Work to complete – Below are the records; restate word for word the lines from the first through the one containing "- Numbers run", and only those.

Data excerpts:
--
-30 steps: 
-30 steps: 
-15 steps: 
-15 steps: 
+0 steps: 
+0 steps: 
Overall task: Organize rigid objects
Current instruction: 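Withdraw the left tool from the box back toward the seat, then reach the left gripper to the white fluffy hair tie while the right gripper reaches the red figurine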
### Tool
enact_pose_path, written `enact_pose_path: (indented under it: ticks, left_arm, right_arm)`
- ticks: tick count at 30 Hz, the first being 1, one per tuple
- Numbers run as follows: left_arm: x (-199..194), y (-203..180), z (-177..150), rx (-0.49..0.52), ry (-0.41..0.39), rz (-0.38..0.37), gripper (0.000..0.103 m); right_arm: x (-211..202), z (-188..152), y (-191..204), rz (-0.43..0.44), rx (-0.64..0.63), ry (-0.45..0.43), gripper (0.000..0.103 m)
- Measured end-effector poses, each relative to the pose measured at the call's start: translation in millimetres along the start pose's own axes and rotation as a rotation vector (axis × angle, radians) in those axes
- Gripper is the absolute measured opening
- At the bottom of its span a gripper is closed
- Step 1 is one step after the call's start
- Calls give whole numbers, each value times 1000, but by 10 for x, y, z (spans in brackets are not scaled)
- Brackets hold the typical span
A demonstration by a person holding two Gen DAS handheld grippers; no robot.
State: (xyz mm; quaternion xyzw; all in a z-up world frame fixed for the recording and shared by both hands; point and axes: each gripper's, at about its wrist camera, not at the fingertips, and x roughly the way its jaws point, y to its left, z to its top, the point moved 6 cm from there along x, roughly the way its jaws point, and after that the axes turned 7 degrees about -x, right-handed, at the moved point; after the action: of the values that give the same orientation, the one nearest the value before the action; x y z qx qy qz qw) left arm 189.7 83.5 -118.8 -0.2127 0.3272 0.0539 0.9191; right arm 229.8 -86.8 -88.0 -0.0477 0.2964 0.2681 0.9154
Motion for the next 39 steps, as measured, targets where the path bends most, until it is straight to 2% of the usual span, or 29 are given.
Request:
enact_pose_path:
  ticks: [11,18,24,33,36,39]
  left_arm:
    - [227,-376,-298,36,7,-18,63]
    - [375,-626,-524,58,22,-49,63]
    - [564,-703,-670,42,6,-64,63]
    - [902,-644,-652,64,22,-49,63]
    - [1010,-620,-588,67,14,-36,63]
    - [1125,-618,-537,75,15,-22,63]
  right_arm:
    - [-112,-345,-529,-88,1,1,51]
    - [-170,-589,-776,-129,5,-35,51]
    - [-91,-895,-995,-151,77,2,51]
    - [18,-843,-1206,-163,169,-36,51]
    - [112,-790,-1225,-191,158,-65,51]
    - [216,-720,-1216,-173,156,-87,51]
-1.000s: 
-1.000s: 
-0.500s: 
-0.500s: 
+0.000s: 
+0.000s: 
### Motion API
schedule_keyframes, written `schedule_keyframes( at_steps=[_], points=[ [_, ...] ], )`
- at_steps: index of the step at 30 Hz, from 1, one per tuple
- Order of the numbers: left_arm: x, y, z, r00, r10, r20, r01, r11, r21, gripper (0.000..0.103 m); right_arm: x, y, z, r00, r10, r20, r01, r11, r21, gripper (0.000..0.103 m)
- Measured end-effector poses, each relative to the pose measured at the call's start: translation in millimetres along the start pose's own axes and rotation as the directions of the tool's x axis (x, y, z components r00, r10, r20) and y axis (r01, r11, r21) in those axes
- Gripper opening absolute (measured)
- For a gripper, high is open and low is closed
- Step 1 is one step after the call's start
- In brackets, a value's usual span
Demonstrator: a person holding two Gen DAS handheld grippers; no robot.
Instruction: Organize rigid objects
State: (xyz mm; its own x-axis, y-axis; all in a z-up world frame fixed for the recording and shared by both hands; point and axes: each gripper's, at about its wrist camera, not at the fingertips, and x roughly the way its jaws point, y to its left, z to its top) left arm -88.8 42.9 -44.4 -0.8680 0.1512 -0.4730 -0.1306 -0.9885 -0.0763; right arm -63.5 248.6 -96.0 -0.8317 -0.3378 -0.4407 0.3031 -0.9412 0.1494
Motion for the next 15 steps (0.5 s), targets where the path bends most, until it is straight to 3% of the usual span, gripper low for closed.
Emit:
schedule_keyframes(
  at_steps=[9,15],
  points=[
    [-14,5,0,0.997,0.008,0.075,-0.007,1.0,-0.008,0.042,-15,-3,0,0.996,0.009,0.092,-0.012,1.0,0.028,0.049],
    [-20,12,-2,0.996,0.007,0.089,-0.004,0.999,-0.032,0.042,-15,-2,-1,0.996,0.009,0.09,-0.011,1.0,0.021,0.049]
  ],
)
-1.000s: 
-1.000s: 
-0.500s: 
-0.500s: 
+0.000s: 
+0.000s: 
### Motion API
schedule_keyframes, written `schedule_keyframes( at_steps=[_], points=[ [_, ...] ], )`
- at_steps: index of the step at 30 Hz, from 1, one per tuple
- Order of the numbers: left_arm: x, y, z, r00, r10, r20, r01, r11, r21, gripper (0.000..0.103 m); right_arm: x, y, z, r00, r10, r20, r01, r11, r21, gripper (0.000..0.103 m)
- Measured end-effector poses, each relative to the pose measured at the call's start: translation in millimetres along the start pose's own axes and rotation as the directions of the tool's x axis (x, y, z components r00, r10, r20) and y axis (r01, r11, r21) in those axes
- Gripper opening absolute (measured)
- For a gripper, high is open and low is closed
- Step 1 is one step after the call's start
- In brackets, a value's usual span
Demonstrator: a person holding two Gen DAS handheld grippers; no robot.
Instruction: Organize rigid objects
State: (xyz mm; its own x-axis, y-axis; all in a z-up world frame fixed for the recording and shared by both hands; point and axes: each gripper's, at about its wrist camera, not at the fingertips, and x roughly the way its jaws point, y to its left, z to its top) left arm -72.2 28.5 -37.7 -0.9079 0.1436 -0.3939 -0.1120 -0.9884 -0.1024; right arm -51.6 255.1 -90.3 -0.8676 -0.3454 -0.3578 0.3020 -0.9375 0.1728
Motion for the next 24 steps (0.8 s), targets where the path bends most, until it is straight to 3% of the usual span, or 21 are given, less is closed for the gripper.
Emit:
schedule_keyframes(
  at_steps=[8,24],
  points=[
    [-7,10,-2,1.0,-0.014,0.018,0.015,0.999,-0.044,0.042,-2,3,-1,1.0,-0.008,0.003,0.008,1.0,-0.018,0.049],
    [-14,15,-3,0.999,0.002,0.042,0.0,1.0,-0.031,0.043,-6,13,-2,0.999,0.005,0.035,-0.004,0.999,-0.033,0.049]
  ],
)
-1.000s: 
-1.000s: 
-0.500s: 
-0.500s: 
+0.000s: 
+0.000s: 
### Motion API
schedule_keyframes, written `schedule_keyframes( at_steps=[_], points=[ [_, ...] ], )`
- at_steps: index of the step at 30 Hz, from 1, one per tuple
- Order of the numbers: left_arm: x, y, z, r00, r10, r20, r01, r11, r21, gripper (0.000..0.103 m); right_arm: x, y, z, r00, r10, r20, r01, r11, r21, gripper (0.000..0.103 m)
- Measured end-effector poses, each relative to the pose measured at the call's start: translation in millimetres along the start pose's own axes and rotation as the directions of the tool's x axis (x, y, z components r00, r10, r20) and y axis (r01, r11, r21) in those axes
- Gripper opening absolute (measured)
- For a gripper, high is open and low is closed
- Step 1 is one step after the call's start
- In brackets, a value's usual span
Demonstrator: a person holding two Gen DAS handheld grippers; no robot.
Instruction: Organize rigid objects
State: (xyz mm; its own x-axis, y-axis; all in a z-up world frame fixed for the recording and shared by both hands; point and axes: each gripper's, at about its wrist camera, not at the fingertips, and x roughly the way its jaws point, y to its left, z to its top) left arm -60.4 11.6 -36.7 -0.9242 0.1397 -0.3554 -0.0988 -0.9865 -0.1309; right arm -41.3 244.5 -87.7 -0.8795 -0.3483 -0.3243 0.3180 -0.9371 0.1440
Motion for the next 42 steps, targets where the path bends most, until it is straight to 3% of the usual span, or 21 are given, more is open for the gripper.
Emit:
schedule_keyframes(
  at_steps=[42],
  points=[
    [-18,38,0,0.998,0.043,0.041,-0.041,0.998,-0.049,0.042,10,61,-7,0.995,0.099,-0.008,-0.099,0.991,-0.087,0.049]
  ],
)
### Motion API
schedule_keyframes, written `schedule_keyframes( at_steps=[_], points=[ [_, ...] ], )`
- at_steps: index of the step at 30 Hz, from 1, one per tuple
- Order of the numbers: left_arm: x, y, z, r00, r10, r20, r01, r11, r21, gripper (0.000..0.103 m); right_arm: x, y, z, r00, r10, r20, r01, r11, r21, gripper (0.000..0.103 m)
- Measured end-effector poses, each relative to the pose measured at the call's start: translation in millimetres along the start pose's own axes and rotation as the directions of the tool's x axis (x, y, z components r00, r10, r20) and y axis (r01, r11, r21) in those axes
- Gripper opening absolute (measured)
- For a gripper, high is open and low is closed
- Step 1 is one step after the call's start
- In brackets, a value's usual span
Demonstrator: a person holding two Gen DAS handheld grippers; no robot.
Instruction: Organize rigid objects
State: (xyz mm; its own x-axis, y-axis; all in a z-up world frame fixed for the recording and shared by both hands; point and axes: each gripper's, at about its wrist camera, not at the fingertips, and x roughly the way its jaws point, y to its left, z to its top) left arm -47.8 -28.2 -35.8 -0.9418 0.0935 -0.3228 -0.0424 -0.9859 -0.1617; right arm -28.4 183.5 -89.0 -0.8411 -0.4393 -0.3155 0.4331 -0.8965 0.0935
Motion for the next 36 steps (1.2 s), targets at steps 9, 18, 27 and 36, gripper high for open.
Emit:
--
Solved exercise –
-30 steps: 
-30 steps: 
-15 steps: 
-15 steps: 
+0 steps: 
+0 steps: 
Overall task: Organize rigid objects
Current instruction: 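Withdraw the left tool from the box back toward the seat, then reach the left gripper to the white fluffy hair tie while the right gripper reaches the red figurine
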### Tool
enact_pose_path, written `enact_pose_path: (indented under it: ticks, left_arm, right_arm)`
- ticks: tick count at 30 Hz, the first being 1, one per tuple
- Numbers run as follows: left_arm: x (-199..194), y (-203..180), z (-177..150), rx (-0.49..0.52), ry (-0.41..0.39), rz (-0.38..0.37), gripper (0.000..0.103 m); right_arm: x (-211..202), z (-188..152), y (-191..204), rz (-0.43..0.44), rx (-0.64..0.63), ry (-0.45..0.43), gripper (0.000..0.103 m)

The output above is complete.